Famous M&A Middle East mergers and acquisitions
Famous M&A Middle East mergers and acquisitions
Blog Article
Mergers and acquisitions in the GCC are mostly driven by economic diversification and market expansion.
GCC governments actively encourage mergers and acquisitions through incentives such as for example taxation breaks and regulatory approval as a method to consolidate industries and build regional businesses to become capable of contending at an a international scale, as would Amin Nasser likely inform you. The necessity for financial diversification and market expansion drives a lot of the M&A activities in the GCC. GCC countries are working earnestly to invite FDI by developing a favourable ecosystem and increasing the ease of doing business for international investors. This strategy is not only directed to attract foreign investors since they will add to economic growth but, more most importantly, to enable M&A deals, which in turn will play an important part in permitting GCC-based companies to achieve access to international markets and transfer technology and expertise.

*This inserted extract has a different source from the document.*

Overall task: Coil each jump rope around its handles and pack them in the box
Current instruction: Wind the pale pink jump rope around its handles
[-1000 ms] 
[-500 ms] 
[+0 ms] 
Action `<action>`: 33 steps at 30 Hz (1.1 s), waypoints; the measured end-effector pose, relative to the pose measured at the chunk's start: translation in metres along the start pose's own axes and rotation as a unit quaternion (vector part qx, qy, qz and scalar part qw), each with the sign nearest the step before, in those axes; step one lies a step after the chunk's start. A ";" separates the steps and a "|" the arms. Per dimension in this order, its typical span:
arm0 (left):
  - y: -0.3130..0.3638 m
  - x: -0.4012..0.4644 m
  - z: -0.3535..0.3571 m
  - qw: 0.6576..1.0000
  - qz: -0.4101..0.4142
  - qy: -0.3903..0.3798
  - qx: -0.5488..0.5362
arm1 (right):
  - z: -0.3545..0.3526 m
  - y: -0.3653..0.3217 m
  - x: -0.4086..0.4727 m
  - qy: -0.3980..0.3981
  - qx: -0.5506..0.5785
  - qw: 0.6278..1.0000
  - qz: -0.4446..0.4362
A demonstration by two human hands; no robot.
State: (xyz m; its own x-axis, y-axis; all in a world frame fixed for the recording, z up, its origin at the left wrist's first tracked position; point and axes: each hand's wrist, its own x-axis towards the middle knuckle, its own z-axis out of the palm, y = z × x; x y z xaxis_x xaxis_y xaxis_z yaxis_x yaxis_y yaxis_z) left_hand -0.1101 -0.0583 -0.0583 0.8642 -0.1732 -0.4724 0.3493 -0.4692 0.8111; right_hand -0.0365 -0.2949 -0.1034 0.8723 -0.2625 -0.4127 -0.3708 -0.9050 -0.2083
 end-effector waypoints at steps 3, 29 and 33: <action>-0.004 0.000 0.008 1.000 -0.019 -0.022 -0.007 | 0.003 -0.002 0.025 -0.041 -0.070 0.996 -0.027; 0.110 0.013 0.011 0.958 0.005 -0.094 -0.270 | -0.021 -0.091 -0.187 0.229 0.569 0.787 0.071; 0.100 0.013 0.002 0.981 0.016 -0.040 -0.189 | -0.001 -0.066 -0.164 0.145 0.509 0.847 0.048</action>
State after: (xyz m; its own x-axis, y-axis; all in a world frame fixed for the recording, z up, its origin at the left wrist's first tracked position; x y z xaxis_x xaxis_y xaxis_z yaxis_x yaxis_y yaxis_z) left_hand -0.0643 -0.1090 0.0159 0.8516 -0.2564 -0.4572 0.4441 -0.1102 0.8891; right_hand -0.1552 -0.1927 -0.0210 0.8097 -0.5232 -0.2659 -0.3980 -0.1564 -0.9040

In a recently available study that examines the connection between economic policy uncertainty and mergers and acquisitions in GCC markets, the authors found that Arab Gulf firms are more inclined to make takeovers during times of high economic policy uncertainty, which contradicts the conduct of Western companies. For example, large Arab financial institutions secured takeovers through the 2008 crises. Moreover, the study shows that state-owned enterprises are less likely than non-SOEs to make acquisitions during periods of high economic policy uncertainty. The results suggest that SOEs tend to be more prudent regarding acquisitions compared to their non-SOE counterparts. The SOE's risk-averse approach, according to this paper, emanates from the imperative to protect national interest and mitigate potential financial uncertainty. Furthermore, acquisitions during periods of high economic policy uncertainty are connected with a rise in shareholders' wealth for acquirers, and this wealth effect is more noticable for SOEs. Certainly, this wealth effect highlights the potential for SOEs like the people led by Naser Bustami and Nadhmi Al-Nasr to exploit possibilities in such times by buying undervalued target businesses.
Strategic mergers and acquisitions are seen as a way to overcome hurdles worldwide businesses encounter in Arab Gulf countries and emerging markets. Businesses wanting to enter and expand their reach within the GCC countries face various problems, such as for instance cultural differences, unknown regulatory frameworks, and market competition. Nevertheless, when they buy local companies or merge with local enterprises, they gain immediate access to regional knowledge and learn from their regional partner's sucess. The most prominent cases of effective acquisitions in GCC markets is when a giant worldwide e-commerce corporation acquired a regionally leading e-commerce platform, that the giant e-commerce company recognised as a strong rival. Nevertheless, the purchase not only eliminated regional competition but additionally offered valuable regional insights, a customer base, plus an already founded convenient infrastructure. Moreover, another notable instance may be the purchase of an Arab super app, particularly a ridesharing company, by the international ride-hailing services provider. The international company gained a well-established manufacturer with a big user base and substantial familiarity with the local transport market and client preferences through the purchase.